_What you need to do_
The expected output is every entry below, exact in every character.

== Data under study ==

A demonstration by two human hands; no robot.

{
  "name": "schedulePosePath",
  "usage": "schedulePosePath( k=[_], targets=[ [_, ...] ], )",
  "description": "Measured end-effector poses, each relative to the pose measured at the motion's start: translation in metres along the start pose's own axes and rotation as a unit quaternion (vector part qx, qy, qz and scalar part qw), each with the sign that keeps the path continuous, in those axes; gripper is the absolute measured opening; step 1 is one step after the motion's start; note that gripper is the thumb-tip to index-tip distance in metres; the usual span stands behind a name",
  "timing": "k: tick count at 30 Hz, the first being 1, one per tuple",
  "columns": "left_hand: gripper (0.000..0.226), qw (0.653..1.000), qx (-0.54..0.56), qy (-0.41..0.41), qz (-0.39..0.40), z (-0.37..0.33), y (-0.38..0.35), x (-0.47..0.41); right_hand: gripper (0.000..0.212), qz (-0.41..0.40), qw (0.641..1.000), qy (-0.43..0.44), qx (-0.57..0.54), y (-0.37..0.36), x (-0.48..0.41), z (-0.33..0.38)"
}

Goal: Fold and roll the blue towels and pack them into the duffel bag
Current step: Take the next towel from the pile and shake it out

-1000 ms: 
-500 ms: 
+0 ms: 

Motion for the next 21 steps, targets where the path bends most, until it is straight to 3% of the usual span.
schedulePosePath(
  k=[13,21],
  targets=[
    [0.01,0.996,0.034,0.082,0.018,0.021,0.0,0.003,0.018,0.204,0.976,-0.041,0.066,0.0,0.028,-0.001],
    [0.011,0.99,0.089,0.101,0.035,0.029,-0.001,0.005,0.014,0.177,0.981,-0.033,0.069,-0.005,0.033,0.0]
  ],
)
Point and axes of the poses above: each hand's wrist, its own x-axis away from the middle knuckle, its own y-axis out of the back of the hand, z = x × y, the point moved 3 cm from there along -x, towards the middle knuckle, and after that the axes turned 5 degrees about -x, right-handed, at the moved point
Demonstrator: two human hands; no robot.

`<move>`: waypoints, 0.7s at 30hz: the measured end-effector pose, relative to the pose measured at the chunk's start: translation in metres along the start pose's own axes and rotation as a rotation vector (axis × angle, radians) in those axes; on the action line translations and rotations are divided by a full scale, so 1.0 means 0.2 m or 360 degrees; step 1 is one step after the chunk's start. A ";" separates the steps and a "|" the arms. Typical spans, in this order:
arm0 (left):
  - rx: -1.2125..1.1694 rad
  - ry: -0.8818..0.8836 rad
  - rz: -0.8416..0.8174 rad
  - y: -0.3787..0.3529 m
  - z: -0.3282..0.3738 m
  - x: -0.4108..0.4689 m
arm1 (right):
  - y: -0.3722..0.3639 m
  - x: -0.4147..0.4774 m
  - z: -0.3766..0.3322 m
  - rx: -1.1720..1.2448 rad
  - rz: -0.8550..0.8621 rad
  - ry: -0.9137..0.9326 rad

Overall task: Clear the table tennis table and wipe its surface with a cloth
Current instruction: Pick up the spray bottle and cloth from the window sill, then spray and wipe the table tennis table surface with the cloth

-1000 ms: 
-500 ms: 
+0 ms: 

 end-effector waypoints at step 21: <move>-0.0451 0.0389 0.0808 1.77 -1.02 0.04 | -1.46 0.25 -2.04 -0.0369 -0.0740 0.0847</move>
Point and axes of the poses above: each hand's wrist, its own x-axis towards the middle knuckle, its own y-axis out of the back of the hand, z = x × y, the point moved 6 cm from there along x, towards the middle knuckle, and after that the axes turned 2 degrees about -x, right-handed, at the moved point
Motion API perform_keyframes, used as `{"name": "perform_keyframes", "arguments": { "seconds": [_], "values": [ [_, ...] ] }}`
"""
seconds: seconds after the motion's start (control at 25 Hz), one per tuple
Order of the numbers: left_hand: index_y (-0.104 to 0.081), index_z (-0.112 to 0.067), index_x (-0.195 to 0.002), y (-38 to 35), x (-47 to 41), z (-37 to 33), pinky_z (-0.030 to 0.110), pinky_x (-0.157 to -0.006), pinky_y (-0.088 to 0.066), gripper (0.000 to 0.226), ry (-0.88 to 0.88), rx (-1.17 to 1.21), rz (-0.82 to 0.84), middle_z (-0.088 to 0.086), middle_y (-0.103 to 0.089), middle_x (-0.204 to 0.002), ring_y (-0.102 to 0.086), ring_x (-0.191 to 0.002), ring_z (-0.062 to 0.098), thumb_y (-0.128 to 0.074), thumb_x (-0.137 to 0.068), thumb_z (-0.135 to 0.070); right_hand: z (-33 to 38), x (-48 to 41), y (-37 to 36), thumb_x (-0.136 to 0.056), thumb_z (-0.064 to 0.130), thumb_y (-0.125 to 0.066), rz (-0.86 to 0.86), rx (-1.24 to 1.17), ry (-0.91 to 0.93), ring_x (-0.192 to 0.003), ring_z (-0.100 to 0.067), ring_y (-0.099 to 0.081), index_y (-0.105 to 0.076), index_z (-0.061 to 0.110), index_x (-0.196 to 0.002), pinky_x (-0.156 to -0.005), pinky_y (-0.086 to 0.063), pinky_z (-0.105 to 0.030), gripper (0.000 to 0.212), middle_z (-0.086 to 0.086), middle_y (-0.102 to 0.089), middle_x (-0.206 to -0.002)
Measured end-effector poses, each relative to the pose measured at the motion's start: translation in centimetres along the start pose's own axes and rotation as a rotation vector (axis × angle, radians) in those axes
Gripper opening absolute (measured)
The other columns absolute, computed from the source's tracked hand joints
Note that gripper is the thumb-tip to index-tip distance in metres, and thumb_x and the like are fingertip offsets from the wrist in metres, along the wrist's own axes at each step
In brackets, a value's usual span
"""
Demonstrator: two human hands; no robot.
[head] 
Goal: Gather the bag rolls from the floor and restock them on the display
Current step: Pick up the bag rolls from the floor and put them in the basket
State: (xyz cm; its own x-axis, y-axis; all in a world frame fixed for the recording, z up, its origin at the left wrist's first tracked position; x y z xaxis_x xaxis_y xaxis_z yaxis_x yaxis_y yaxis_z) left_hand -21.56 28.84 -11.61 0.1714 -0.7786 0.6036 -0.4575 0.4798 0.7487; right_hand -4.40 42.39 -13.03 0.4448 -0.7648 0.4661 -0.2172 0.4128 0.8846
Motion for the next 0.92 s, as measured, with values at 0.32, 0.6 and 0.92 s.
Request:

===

_Problem solution_
A demonstration by two human hands; no robot.

{
  "name": "schedulePosePath",
  "usage": "schedulePosePath( k=[_], targets=[ [_, ...] ], )",
  "description": "Measured end-effector poses, each relative to the pose measured at the motion's start: translation in metres along the start pose's own axes and rotation as a unit quaternion (vector part qx, qy, qz and scalar part qw), each with the sign that keeps the path continuous, in those axes; gripper is the absolute measured opening; step 1 is one step after the motion's start; note that gripper is the thumb-tip to index-tip distance in metres; the usual span stands behind a name",
  "timing": "k: tick count at 30 Hz, the first being 1, one per tuple",
  "columns": "left_hand: gripper (0.000..0.226), qw (0.653..1.000), qx (-0.54..0.56), qy (-0.41..0.41), qz (-0.39..0.40), z (-0.37..0.33), y (-0.38..0.35), x (-0.47..0.41); right_hand: gripper (0.000..0.212), qz (-0.41..0.40), qw (0.641..1.000), qy (-0.43..0.44), qx (-0.57..0.54), y (-0.37..0.36), x (-0.48..0.41), z (-0.33..0.38)"
}

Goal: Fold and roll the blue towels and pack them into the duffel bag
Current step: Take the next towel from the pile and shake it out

-1000 ms: 
-500 ms: 
+0 ms: 

Motion for the next 21 steps, targets where the path bends most, until it is straight to 3% of the usual span.
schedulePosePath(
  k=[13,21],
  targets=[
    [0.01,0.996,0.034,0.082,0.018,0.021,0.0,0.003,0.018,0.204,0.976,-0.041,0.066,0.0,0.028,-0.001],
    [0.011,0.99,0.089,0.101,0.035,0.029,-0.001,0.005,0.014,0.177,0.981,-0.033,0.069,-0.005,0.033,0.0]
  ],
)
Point and axes of the poses above: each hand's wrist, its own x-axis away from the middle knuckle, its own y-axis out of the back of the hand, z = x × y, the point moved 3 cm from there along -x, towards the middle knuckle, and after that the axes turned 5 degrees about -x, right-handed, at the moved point
Demonstrator: two human hands; no robot.

`<move>`: waypoints, 0.7s at 30hz: the measured end-effector pose, relative to the pose measured at the chunk's start: translation in metres along the start pose's own axes and rotation as a rotation vector (axis × angle, radians) in those axes; on the action line translations and rotations are divided by a full scale, so 1.0 means 0.2 m or 360 degrees; step 1 is one step after the chunk's start. A ";" separates the steps and a "|" the arms. Typical spans, in this order:
arm0 (left):
  - rx: -1.2125..1.1694 rad
  - ry: -0.8818..0.8836 rad
  - rz: -0.8416..0.8174 rad
  - y: -0.3787..0.3529 m
  - z: -0.3282..0.3738 m
  - x: -0.4108..0.4689 m
arm1 (right):
  - y: -0.3722..0.3639 m
  - x: -0.4147..0.4774 m
  - z: -0.3766..0.3322 m
  - rx: -1.1720..1.2448 rad
  - rz: -0.8550..0.8621 rad
  - ry: -0.9137..0.9326 rad

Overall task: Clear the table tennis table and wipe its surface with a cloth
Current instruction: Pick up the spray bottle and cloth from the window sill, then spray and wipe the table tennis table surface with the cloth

-1000 ms: 
-500 ms: 
+0 ms: 

 end-effector waypoints at step 21: <move>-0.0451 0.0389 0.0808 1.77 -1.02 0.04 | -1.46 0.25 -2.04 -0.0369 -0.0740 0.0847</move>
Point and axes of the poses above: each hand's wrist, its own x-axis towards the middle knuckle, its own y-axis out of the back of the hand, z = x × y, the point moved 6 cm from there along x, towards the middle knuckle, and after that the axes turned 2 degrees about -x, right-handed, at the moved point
Motion API perform_keyframes, used as `{"name": "perform_keyframes", "arguments": { "seconds": [_], "values": [ [_, ...] ] }}`
"""
seconds: seconds after the motion's start (control at 25 Hz), one per tuple
Order of the numbers: left_hand: index_y (-0.104 to 0.081), index_z (-0.112 to 0.067), index_x (-0.195 to 0.002), y (-38 to 35), x (-47 to 41), z (-37 to 33), pinky_z (-0.030 to 0.110), pinky_x (-0.157 to -0.006), pinky_y (-0.088 to 0.066), gripper (0.000 to 0.226), ry (-0.88 to 0.88), rx (-1.17 to 1.21), rz (-0.82 to 0.84), middle_z (-0.088 to 0.086), middle_y (-0.103 to 0.089), middle_x (-0.204 to 0.002), ring_y (-0.102 to 0.086), ring_x (-0.191 to 0.002), ring_z (-0.062 to 0.098), thumb_y (-0.128 to 0.074), thumb_x (-0.137 to 0.068), thumb_z (-0.135 to 0.070); right_hand: z (-33 to 38), x (-48 to 41), y (-37 to 36), thumb_x (-0.136 to 0.056), thumb_z (-0.064 to 0.130), thumb_y (-0.125 to 0.066), rz (-0.86 to 0.86), rx (-1.24 to 1.17), ry (-0.91 to 0.93), ring_x (-0.192 to 0.003), ring_z (-0.100 to 0.067), ring_y (-0.099 to 0.081), index_y (-0.105 to 0.076), index_z (-0.061 to 0.110), index_x (-0.196 to 0.002), pinky_x (-0.156 to -0.005), pinky_y (-0.086 to 0.063), pinky_z (-0.105 to 0.030), gripper (0.000 to 0.212), middle_z (-0.086 to 0.086), middle_y (-0.102 to 0.089), middle_x (-0.206 to -0.002)
Measured end-effector poses, each relative to the pose measured at the motion's start: translation in centimetres along the start pose's own axes and rotation as a rotation vector (axis × angle, radians) in those axes
Gripper opening absolute (measured)
The other columns absolute, computed from the source's tracked hand joints
Note that gripper is the thumb-tip to index-tip distance in metres, and thumb_x and the like are fingertip offsets from the wrist in metres, along the wrist's own axes at each step
In brackets, a value's usual span
"""
Demonstrator: two human hands; no robot.
[head] 
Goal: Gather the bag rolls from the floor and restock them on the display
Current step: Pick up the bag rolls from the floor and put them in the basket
State: (xyz cm; its own x-axis, y-axis; all in a world frame fixed for the recording, z up, its origin at the left wrist's first tracked position; x y z xaxis_x xaxis_y xaxis_z yaxis_x yaxis_y yaxis_z) left_hand -21.56 28.84 -11.61 0.1714 -0.7786 0.6036 -0.4575 0.4798 0.7487; right_hand -4.40 42.39 -13.03 0.4448 -0.7648 0.4661 -0.2172 0.4128 0.8846
Motion for the next 0.92 s, as measured, with values at 0.32, 0.6 and 0.92 s.
Request:

Nothing further remains for this exercise.